Yes, there are folks that have to cool their wort in under an hour, but in the closed environment that I established, nothing should have contaminated the wort. [touch wood, scratch a stay, turn three times, "May the Lord and Saints preserve us"]
The following morning I brought in the brew, added the yeast, replaced the cap with the fermentation lock, and placed it all in a nice constant temperature location out of direct sunlight.
So it was really active on the evening of day two, and has been slowly reducing activity, but today it was still bubbling around every 30 seconds. As the gas comes through the fermentation lock...it smells like good beer.....
Why two 2-gallon brews? They are heavy and I didn't want to be handling four gallons of scalding wort.
Why take the reading on the second batch? The fermentable bits of both batches were the same. 2-gallons of water, one can of extract, but the first batch had hops and salt, and this can skew the hydrometer, so the second boil was checked with just the extract and water, then the oats were added.
Why not all grain? I was doing things on-the-cheap.
So when the bottle stops bubbling, I will siphon off the beer from one carboy into a second, sanitized carboy. This will oxygenate the beer a little and make sure the yeast has finished its work. That will also remove the beer from the old yeast and the hop leaves. This is called "racking". This will sit for a week, and if it doesn't start bubbling again, it will be bottled.

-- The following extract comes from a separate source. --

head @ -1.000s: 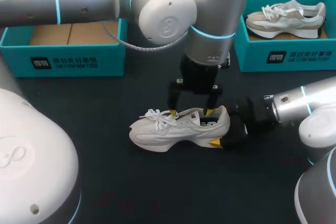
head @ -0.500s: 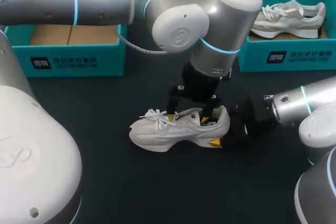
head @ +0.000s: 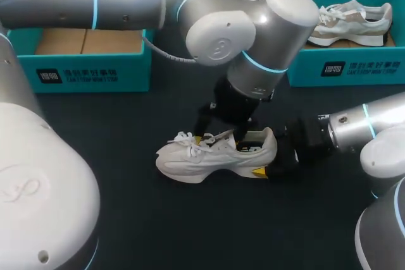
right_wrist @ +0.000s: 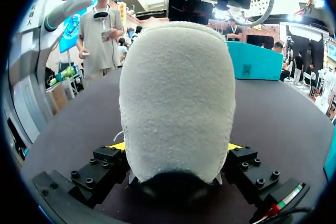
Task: Take the shoe out of the shoebox, open the shoe tongue, remove and reinsert the insole, then place the shoe into the shoebox
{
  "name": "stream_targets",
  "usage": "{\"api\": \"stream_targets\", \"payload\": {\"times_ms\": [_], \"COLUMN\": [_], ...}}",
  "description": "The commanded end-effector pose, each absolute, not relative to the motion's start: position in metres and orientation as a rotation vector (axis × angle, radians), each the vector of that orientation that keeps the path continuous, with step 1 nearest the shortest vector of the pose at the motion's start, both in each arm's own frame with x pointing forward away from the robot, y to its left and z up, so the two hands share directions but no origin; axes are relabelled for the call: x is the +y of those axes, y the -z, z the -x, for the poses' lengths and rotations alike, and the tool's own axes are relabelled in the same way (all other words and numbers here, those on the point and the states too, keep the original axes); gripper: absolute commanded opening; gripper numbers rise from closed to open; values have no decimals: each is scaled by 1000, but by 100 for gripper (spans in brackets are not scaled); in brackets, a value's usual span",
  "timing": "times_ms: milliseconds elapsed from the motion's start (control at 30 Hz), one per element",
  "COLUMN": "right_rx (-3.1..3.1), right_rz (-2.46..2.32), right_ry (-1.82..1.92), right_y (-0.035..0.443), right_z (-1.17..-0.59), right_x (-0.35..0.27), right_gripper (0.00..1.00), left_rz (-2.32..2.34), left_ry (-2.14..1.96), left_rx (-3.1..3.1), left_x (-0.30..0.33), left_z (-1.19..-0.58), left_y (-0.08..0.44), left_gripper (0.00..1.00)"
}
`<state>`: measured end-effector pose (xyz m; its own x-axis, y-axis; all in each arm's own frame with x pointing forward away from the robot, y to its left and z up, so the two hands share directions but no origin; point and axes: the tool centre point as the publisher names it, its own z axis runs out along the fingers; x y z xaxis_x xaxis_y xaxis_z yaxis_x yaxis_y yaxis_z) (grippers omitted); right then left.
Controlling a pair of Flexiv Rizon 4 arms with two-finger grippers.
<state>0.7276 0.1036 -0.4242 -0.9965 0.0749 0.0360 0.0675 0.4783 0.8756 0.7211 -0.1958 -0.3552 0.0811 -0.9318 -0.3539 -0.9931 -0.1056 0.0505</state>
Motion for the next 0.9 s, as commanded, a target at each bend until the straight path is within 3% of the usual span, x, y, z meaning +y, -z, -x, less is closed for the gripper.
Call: {"api": "stream_targets", "payload": {"times_ms": [33, 100, 167, 233, 900], "right_rx": [2700, 2700, 2700, 2700, 2700], "right_rz": [-132, -132, -132, -132, -132], "right_ry": [-1588, -1588, -1588, -1588, -1588], "right_y": [424, 424, 424, 424, 424], "right_z": [-728, -728, -728, -728, -728], "right_x": [106, 106, 106, 106, 106], "right_gripper": [0, 0, 0, 0, 0], "left_rz": [2257, 2267, 2273, 2274, 2302], "left_ry": [-347, -335, -326, -328, -272], "left_rx": [1861, 1865, 1874, 1884, 2012], "left_x": [-178, -176, -174, -174, -127], "left_z": [-716, -717, -716, -716, -718], "left_y": [333, 329, 325, 324, 294], "left_gripper": [50, 39, 7, 0, 0]}}
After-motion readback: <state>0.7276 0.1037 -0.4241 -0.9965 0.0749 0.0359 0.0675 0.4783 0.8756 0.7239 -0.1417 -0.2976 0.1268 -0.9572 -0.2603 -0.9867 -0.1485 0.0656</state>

Bottling will consist of adding a cup of sterilized sugar-water containing 4 oz. of natural cane sugar, and then the brew will be poured into bottles or jugs and capped. Two weeks and the yeast remaining in the brew should have added a tiny bit of fizz.
I don't have to carbonate it, and I only do a little carbonation, as I think some bubbles adds to the beverage, but one could bottle it and serve it as is.
Should be ready by New Years. I hope it works.